When to Use Human Validation in LangChain
| Scenario | Use Human Validation? | Reason |
|---|---|---|
| Shell command execution | Yes — always | ShellTool has no built-in safeguards |
| File system access | Yes | Risk of unintended reads or deletions |
| Simple web search | Optional | Low risk, but can be configured selectively |
| Math computation | No | No external system access or side effects |
| Wikipedia lookup | No | Read-only, no system risk |
How to Add Human Validation to Any Tool in LangChain?
The complete Python script for this guide is available on Google Colaboratory.
Step 1: Install Modules
pip install langchain-experimental

pip install wikipedia

pip install openai==0.28.1

Step 2: Setup OpenAI Environment
import os
import getpass
os.environ["OPENAI_API_KEY"] = getpass.getpass("OpenAI API Key:")

Step 3: Building the Tool
Import ShellTool and HumanApprovalCallbackHandler. The ShellTool executes shell commands — and by default, it runs with no safeguards:
from langchain.callbacks import HumanApprovalCallbackHandler
from langchain.tools import ShellTool
tool = ShellTool()
print(tool.run("echo Hello World!"))

The warning confirms that ShellTool requires human oversight — it should not be left to the agent to decide when to use it.
Step 4: Adding Human Validation
Pass HumanApprovalCallbackHandler() in the tool’s callbacks to add human-in-the-loop approval:
tool = ShellTool(callbacks=[HumanApprovalCallbackHandler()])
print(tool.run("ls /usr"))
The agent now pauses and asks for approval before running. Type Y or Yes (case-insensitive) to approve:

When permission is denied, the agent generates an error instead of executing:

When permission is granted, the tool runs and returns the directory listing:

Step 5: Configuring Human Validation
When the agent has many tools, validating each one is impractical. Use custom _should_check() and _approve() functions to apply validation selectively — only for specific tools:
from langchain.agents import load_tools
from langchain.agents import initialize_agent
from langchain.agents import AgentType
from langchain.llms import OpenAI
def _should_check(serialized_obj: dict) -> bool:
return serialized_obj.get("name") == "terminal"
def _approve(_input: str) -> bool:
if _input == "echo 'Hello World'":
return True
msg = (
"Do you approve of the following input"
"Anything except 'Y'/'Yes' (case-insensitive) will be treated as a no"
)
msg += "\n\n" + _input + "\n"
resp = input(msg)
return resp.lower() in ("yes", "y")
callbacks = [HumanApprovalCallbackHandler(should_check=_should_check, approve=_approve)]

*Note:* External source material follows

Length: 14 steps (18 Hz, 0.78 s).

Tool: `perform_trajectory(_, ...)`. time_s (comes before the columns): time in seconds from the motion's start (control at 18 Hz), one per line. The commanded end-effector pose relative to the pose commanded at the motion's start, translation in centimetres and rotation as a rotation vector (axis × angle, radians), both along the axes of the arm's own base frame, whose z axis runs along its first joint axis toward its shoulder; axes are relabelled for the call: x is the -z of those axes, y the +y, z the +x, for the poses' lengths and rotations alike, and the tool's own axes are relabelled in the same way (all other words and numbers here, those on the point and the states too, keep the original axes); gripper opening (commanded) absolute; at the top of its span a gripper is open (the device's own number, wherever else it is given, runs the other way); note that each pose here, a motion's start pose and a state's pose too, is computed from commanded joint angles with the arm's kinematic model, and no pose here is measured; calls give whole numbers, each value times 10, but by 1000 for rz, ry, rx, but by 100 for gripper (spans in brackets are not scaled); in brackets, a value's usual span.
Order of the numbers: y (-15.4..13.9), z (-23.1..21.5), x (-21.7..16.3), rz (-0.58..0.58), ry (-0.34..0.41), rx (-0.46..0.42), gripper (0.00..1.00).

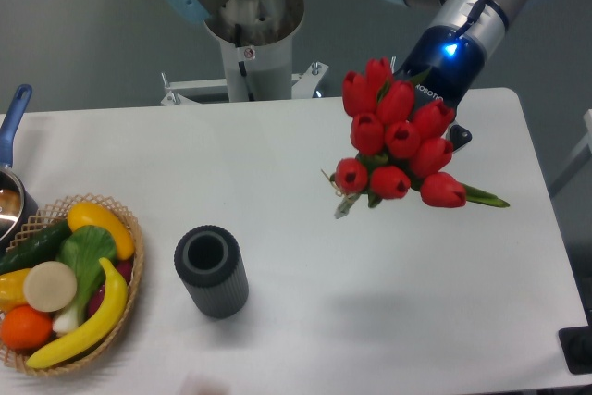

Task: Place the flowers on the table

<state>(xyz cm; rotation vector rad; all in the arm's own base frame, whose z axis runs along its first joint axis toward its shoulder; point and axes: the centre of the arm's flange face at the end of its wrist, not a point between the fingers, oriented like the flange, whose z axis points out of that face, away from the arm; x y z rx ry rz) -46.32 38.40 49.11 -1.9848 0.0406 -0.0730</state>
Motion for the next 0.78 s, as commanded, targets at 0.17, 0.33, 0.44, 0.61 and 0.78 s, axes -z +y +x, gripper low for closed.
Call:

Step 6: Building the Language Model
llm = OpenAI(temperature=0)
tools = load_tools(["wikipedia", "llm-math", "terminal"], llm=llm)
agent = initialize_agent(
tools,
llm,
agent=AgentType.ZERO_SHOT_REACT_DESCRIPTION,
)

Step 7: Testing the Agent
A Wikipedia search doesn’t trigger validation (non-terminal tool):
agent.run(
"when did USA gained independence",
callbacks=callbacks,
)

A pre-approved terminal command also runs without prompting:
agent.run("print 'Hello World' in the terminal", callbacks=callbacks)

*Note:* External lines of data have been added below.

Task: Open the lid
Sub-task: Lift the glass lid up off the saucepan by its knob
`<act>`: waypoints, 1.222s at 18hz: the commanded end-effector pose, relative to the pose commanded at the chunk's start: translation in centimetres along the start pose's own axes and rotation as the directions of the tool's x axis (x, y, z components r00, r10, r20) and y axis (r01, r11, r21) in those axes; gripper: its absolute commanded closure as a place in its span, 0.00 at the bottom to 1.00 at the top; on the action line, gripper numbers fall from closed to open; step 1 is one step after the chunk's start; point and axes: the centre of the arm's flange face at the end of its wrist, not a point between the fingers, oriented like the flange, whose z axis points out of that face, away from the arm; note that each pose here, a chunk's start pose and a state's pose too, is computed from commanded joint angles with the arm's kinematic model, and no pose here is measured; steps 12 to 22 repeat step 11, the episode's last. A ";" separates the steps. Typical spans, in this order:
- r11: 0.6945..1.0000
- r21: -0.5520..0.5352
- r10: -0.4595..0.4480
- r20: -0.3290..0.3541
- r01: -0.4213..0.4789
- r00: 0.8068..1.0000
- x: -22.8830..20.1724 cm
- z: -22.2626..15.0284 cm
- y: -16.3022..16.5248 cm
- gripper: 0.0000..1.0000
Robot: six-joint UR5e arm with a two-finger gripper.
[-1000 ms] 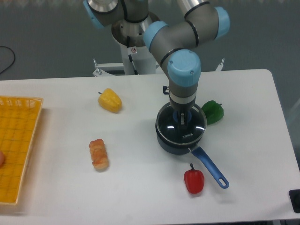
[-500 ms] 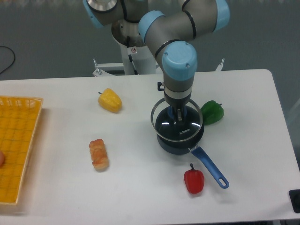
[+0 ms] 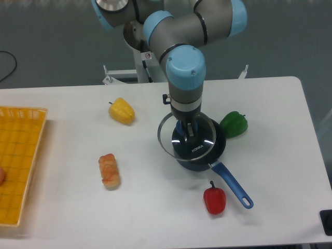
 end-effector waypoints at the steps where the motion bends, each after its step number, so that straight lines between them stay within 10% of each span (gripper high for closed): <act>1: 1.000 0.000 -0.020 0.002 0.020 1.000 0.0 -0.1 0.0 0.53; 22: 0.999 0.001 -0.033 0.008 0.033 0.999 -0.4 -0.3 -0.5 0.53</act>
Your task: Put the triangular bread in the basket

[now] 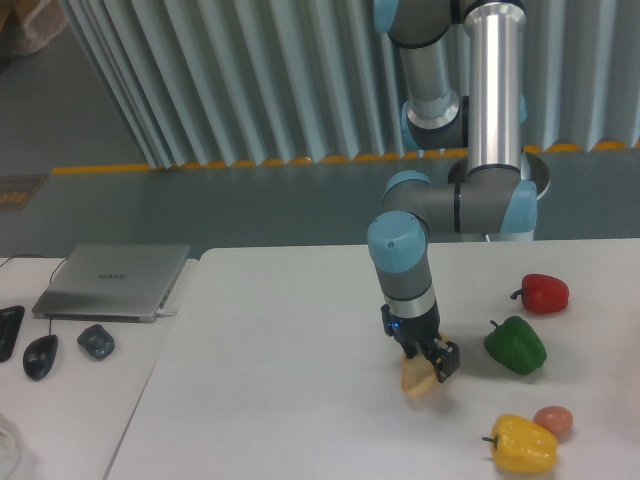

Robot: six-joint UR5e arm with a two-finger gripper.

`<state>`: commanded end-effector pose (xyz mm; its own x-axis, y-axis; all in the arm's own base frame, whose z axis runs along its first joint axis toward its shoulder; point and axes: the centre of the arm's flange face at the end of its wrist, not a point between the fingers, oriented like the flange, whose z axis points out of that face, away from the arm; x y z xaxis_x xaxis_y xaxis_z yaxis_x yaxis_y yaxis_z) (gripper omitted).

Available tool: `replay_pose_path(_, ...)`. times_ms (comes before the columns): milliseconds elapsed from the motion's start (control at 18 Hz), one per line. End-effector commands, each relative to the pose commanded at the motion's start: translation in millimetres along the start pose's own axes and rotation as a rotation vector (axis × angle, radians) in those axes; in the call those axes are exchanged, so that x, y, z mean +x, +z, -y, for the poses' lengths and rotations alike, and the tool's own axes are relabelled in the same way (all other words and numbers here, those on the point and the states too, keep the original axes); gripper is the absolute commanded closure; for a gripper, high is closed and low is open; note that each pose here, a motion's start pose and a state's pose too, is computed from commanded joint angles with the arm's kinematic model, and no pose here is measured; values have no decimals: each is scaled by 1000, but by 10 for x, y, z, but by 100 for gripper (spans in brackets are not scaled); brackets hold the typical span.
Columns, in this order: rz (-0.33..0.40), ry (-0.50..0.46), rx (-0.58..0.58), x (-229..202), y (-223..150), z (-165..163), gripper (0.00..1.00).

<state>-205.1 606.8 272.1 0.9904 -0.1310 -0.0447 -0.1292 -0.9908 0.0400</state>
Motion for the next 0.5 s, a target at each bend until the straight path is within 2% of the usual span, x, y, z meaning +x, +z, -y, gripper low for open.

A non-pre-approved terminal command triggers the human approval prompt:
agent.run("list all directories in /private", callbacks=callbacks)

Conclusion
To add human validation to any LangChain tool, pass HumanApprovalCallbackHandler() in the tool’s callbacks argument — the agent will pause and prompt for approval before each tool call. For multi-tool agents, configure selective validation using custom _should_check() and _approve() functions so that only high-risk tools like the terminal trigger the prompt, while safe tools like Wikipedia and math chains run automatically. This pattern is essential for any production LangChain agent that executes shell commands or accesses sensitive system resources.